Sul fronte della riduzione della domanda, la Germania ha già adottato alcune misure minori. Il governo ha imposto restrizioni sulle insegne luminose e vietato l'illuminazione notturna per monumenti ed edifici pubblici. Ha, inoltre, limitato i livelli di riscaldamento degli edifici pubblici a 19 gradi (con eccezioni per ospedali e altre strutture). A partire da ottobre, poi, il governo richiederà misure di risparmio energetico più rigorose. Rispetto ad altri stati dell'UE, in vista del difficile inverno che verrà, la Germania ha probabilmente svolto un lavoro migliore e più precoce nell'adozione di misure proattive e nell’attività di informazione dell’opinione pubblica.

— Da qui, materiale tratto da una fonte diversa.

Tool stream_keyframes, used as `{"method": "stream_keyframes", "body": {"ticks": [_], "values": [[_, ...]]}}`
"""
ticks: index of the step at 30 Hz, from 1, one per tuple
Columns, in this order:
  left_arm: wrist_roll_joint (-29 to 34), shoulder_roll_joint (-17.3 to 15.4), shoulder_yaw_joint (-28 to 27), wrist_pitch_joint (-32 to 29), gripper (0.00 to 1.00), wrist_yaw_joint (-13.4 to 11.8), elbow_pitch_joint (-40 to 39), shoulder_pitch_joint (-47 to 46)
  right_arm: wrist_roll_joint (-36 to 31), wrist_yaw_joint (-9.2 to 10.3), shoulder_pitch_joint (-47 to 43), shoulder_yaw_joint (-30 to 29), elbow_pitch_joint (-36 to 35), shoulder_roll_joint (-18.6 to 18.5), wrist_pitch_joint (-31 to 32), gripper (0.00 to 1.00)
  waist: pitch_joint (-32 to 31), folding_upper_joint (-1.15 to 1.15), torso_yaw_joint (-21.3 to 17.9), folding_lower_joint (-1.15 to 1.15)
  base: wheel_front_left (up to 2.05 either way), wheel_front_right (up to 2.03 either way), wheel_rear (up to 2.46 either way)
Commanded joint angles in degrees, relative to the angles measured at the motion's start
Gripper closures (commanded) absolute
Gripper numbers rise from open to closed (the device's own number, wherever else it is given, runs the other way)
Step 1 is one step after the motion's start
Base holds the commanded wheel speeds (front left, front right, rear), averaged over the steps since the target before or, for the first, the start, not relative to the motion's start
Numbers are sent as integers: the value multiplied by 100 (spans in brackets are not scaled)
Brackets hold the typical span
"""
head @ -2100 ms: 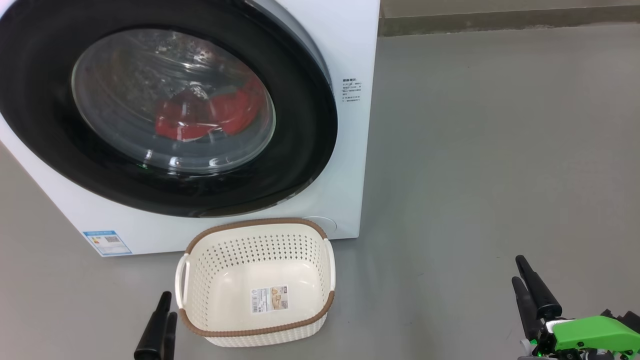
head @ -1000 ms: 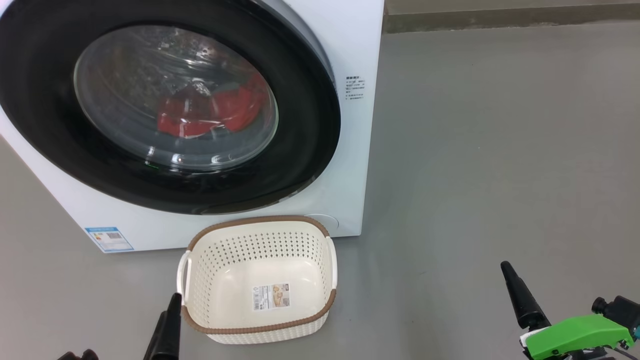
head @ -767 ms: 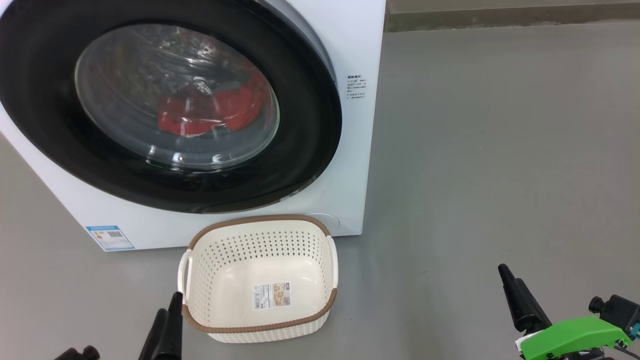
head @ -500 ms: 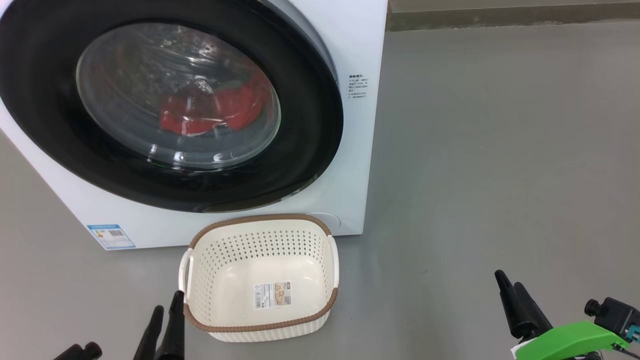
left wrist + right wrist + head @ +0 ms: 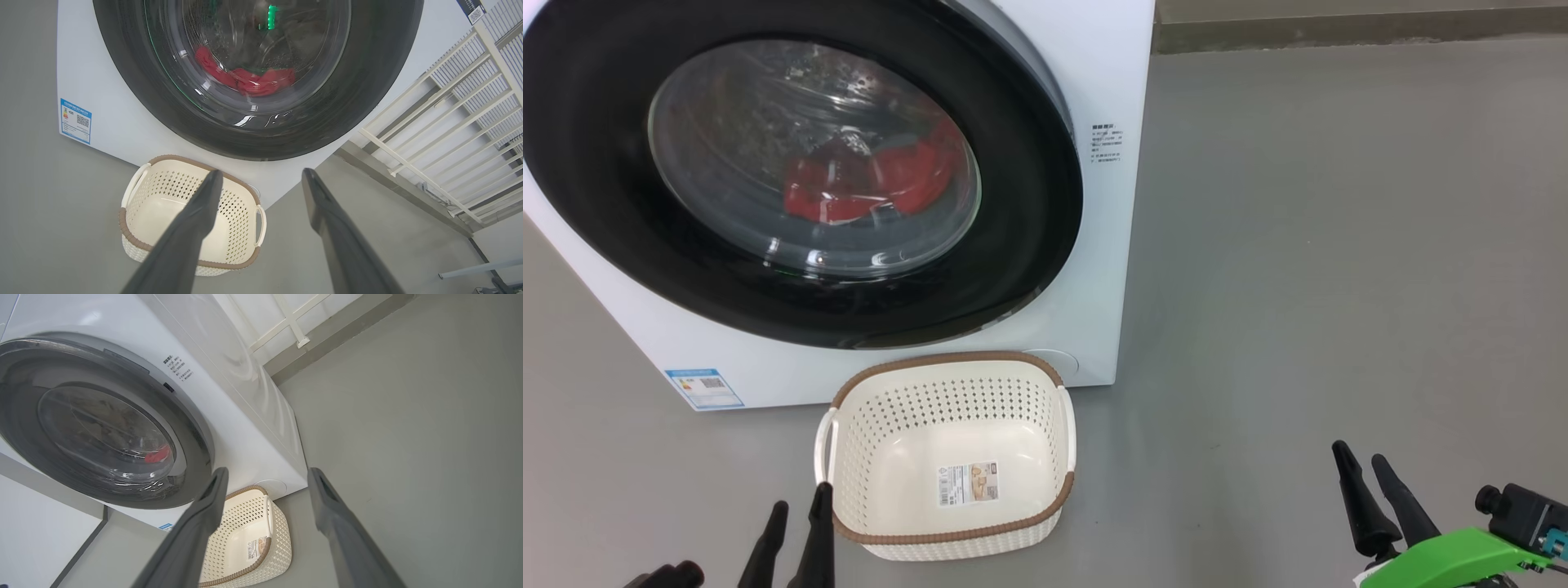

Tuttavia, non si può negare che gli errori del passato, che hanno portato la Germania a dipendere dalla Russia per oltre la metà della sua domanda di gas, peseranno come un macigno. A luglio, con un pacchetto di salvataggio da 15 miliardi di euro, il governo ha salvato Uniper – il gigante tedesco del gas – acquisendo il 30% del capitale societario. E non sono esclusi possibili ulteriori salvataggi di società statali in difficoltà. La Germania spenderà enormi somme per costruire nuove infrastrutture del gas, inclusi nuovi rigassificatori di GNL, con il primo terminale galleggiante che arriverà entro la fine dell'inverno. Dovrà, inoltre, bruciare più carbone: una misura che va completamente contro gli obiettivi climatici che il paese si è posto. E mentre il dibattito di lunga data sull'energia nucleare in Germania non è ancora risolto, i Verdi potrebbero finalmente piegarsi alle pressioni dell'opinione pubblica e votare per prolungare la vita di tre impianti che dovrebbero chiudere alla fine dell'anno.
Come il resto d'Europa, la Germania sta sperimentando la terapia d'urto, mentre il continente interrompe le sue relazioni energetiche con la Russia. Tuttavia, da questa crisi, è scaturito un elemento positivo: i responsabili politici non hanno altra scelta che ridisegnare le loro strategie energetiche e rafforzare la resilienza. La gestione della crisi da parte della Germania può essere giudicata positiva; tuttavia, le prospettive per questo inverno, e forse per diversi inverni a venire, rimangono comunque cupe.
Ben Cahill è senior fellow all’interno dell’ Energy Security and Climate Change Program al Center for Strategic and International Studies (CSIS) di Washington, D.C.